The unprecedented commercial success of in situ bitumen recovery by cyclic steam stimulation (CSS) at Cold Lake has relied on progressive reservoir interventions that have increased bitumen recovery levels to 25% of OBIP. These interventions were the consequences of continual improvement in understanding of how the CSS recovery process works. A mechanistic model has now been developed describing the recent progress in describing CSS process physics.
The CSS mechanistic model relates how the recovery mechanisms including compaction drive, solution gas drive, steam flashing, gravity drainage and the more unconventional bitumen mobilization processes of foaming and emulsification interact, particularly in the mature stages of depletion. This model provides a basis to explain a wide suite of operational behaviors and field observations including the stable WOR and GOR production patterns.

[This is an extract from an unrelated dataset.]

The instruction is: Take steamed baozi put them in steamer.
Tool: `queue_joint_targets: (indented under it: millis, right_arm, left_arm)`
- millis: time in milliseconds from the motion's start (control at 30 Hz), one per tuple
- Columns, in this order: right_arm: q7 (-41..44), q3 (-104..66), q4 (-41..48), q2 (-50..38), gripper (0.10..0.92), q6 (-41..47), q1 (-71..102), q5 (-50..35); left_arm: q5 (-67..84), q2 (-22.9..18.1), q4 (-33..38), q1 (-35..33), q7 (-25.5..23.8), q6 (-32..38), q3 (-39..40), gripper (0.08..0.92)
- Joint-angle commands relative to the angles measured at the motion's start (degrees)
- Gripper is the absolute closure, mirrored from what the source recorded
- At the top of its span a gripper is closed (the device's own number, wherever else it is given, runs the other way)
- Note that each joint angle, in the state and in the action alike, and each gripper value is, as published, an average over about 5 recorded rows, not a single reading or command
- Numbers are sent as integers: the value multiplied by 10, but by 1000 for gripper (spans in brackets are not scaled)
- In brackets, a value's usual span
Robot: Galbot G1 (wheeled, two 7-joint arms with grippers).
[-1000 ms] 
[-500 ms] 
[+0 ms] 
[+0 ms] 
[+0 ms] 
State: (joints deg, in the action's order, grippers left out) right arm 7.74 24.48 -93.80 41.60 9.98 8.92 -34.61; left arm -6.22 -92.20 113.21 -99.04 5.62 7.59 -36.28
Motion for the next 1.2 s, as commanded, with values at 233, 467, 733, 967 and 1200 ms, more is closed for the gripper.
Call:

The model attributes much of the effectiveness of the CSS process to the formation during production cycles of an active "foamy" impedance zone cushioned between cold and heated reservoir zones. The impedance or transition zone allows efficient exploitation of native solution gas drive to displace live bitumen at below steaming temperatures for a considerable portion of the production cycle. The heated zone closer to the wellbore acts as a thermally stimulated conduit for the displacement of bitumen into the wellbore. Cold reservoir supplies the compaction and solution gas drive energy. It is concluded that Cold Lake CSS is a surprisingly effective solution gas drive process. The improved understanding of CSS may provide insights to heavy oil primary production mechanisms.

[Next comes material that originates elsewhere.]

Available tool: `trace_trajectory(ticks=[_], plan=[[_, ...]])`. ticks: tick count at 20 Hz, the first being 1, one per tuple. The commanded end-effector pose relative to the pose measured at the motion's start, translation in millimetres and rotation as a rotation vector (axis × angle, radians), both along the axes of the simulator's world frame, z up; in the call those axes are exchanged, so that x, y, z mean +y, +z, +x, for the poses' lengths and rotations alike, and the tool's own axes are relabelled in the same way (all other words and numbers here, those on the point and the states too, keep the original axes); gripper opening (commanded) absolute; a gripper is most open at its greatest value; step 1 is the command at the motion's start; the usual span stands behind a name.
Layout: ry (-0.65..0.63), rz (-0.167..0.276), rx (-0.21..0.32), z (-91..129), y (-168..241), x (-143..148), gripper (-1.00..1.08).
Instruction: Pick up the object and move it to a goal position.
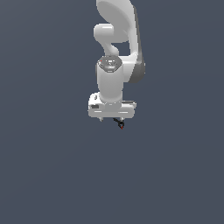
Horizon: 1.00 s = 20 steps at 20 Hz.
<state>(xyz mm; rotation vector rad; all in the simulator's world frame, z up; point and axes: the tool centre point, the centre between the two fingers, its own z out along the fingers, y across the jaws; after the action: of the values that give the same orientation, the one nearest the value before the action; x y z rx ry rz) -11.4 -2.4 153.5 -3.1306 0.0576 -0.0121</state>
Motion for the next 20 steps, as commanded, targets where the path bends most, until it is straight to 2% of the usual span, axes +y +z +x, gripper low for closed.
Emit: trace_trajectory(ticks=[1,12,20], plan=[[0.027,-0.003,0.001,-7,-12,7,1.0],[0.179,-0.011,0.006,-56,-74,45,1.0],[0.222,-0.011,0.007,-72,-90,55,1.0]])
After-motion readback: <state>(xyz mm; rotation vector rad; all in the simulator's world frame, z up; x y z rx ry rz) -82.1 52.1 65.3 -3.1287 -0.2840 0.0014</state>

Conventional expectations of primary production, suggest that recovery levels from reservoirs containing high viscosity bitumens (50,000 – 100,000 mPa.s) such as at Imperial Oil's Cold Lake operations should be on the order of approximately 1% OBIP. In contrast, the application of cyclic steam stimulation (CSS) at Cold Lake is expected to provide substantially more with ultimate recoveries in the range of 25–35 % OBIP. CSS is a process in which steam is injected into a well to heat the adjacent bitumen, followed by extended periods of hot production from the same well. Because steam in not injected to displace the oil, CSS acts essentially like a primary bitumen recovery process. Thus, the high recoveries from CSS are that much more surprising.

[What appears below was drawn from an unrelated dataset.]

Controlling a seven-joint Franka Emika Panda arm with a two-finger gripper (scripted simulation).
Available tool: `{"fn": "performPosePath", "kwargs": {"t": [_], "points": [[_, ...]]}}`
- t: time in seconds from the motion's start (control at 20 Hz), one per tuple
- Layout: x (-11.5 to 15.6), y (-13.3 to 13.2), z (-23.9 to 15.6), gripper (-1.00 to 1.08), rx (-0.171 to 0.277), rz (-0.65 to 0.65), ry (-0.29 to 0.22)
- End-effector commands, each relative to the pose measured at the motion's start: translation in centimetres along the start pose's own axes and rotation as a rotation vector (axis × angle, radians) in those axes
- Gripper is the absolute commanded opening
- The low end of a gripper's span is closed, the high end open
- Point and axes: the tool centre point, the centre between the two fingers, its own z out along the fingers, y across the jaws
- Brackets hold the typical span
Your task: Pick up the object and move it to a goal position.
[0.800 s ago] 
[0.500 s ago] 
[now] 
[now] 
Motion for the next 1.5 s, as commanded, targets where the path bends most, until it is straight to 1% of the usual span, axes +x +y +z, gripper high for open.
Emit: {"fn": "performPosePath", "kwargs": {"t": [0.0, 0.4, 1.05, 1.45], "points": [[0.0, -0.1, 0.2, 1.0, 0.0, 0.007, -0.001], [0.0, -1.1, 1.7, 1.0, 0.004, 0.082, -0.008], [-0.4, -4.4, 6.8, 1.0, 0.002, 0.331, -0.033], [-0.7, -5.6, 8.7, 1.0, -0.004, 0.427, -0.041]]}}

Other approaches, such as continuous steam drive, which has been successfully applied elsewhere has not been successful in numerous attempts at Cold Lake. Only recently, with a pressure cycling approach that more closely imitates the mechanisms of CSS, is "steam drive" beginning to provide performance comparable to CSS.
A number of attempts have tried to explain the key mechanisms that control CSS. The starting point of such analyses has been to study production and observation well data. As observed previously, the production data within a cycle usually show extended periods of stable water-oil ratio and gas-oil ratios. A typical example of a single CSS production cycle is provided in Figure 1. After the initial steam condensate flow back period is over, water rates remain more or less proportional to the bitumen rates except when there are occasional water "communication" events caused by steaming in nearby wells. Similarly, gas rates also remain closely linked to bitumen rates in spite of the very unfavorable mobility ratios. Therefore, it continues to be hypothesized, consistent with the previous studies, that foams and/or emulsions are playing a key role in controlling gas-oil ratio (GOR) and/or water-oil ratio (WOR).